REQUIRED WORK
Work out how many lines in the listing below include the word "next"; answer with the number alone.

EXTRACTED INFORMATION
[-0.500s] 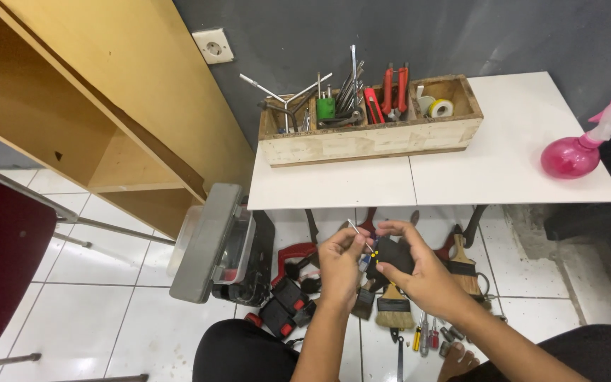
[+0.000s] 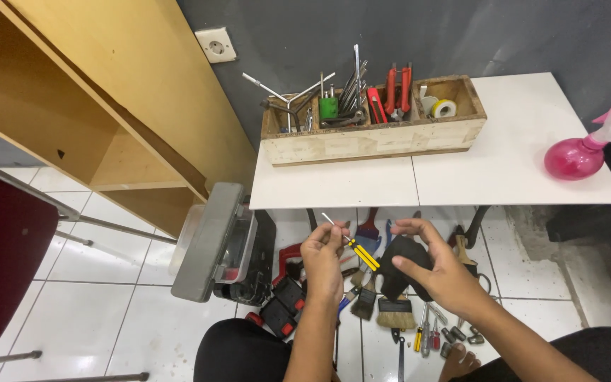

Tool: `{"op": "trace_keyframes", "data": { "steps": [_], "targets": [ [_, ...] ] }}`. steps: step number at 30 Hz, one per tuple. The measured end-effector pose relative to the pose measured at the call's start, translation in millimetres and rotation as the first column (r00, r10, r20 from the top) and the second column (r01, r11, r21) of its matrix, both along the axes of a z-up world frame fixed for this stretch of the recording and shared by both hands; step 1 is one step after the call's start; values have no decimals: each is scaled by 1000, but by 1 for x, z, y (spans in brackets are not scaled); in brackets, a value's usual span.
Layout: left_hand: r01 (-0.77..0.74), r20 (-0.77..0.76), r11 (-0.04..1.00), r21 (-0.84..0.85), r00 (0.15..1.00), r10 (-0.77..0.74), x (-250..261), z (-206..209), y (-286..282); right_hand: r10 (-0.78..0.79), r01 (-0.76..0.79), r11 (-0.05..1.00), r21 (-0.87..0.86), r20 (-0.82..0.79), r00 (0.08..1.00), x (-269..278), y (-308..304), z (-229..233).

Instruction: The person sits on the floor and wipes various tools with a black cloth. They pick up a red plier, a yellow screwdriver, a metal wrench, and a screwdriver with a yellow and black handle, cleaning each one before placing them into a wooden organizer box on a white table.

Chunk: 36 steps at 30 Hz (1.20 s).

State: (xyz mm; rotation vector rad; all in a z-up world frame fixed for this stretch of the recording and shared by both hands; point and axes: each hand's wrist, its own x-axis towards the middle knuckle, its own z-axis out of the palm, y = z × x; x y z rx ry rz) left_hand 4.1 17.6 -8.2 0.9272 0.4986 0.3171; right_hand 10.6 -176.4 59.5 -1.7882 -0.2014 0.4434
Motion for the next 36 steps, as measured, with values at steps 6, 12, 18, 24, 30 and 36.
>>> {"op": "trace_keyframes", "data": {
  "steps": [6,12,18,24,30,36],
  "targets": [
    [239,104,920,311,954,-283,-9,7,-29,63,-63,998,-24,-2,998,-10,16,19],
    [114,19,974,195,993,-120,-7,13,-27,62,-64,995,-79,-36,997,-13,17,21],
    [12,42,991,-131,999,-6,-1,-3,-2,43,-45,995,-89,-18,999,-9,7,17],
    [382,317,920,-91,887,-337,-11,8,-20,-315,342,929,139,-187,931,-8,22,37],
    [542,333,839,43,784,-524,-17,4,-46,-327,334,923,190,-69,943,-10,23,21],
    [599,77,725,340,751,-656,-21,-7,-51,-288,290,929,231,-43,957,-13,24,10]
  ]
}}
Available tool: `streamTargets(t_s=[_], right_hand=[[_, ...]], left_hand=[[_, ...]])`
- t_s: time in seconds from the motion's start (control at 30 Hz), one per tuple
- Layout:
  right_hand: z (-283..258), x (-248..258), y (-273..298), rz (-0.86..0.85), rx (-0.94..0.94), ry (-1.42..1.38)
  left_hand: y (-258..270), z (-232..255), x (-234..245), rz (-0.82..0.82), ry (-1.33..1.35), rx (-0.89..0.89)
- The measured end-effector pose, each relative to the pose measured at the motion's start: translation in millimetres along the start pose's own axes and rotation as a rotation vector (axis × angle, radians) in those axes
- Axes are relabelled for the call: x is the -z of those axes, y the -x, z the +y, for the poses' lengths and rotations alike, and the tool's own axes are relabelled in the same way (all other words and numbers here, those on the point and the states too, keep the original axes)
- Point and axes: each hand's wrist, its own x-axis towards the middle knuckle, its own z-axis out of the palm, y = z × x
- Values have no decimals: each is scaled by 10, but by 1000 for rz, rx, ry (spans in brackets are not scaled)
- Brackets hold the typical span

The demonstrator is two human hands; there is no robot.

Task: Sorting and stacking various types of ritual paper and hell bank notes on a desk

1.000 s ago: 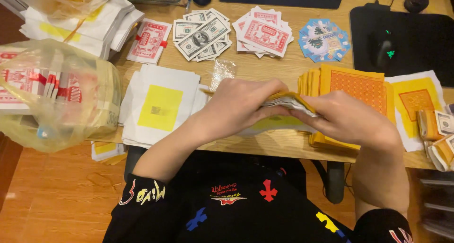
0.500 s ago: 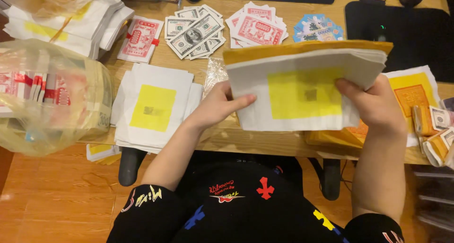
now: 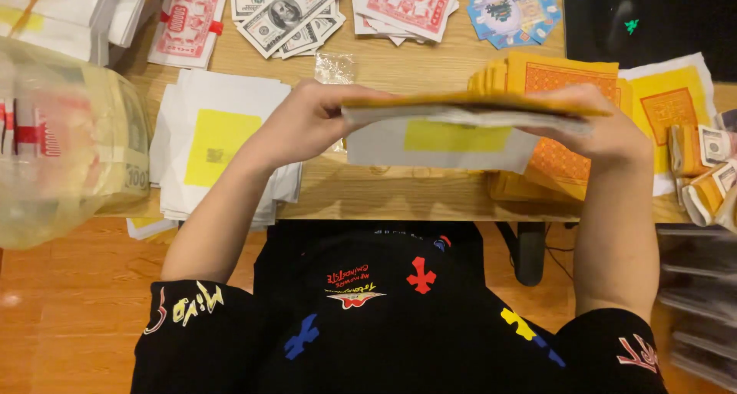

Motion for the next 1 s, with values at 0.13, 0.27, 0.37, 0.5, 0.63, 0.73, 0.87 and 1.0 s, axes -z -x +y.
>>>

REPLY TO THE EXERCISE
2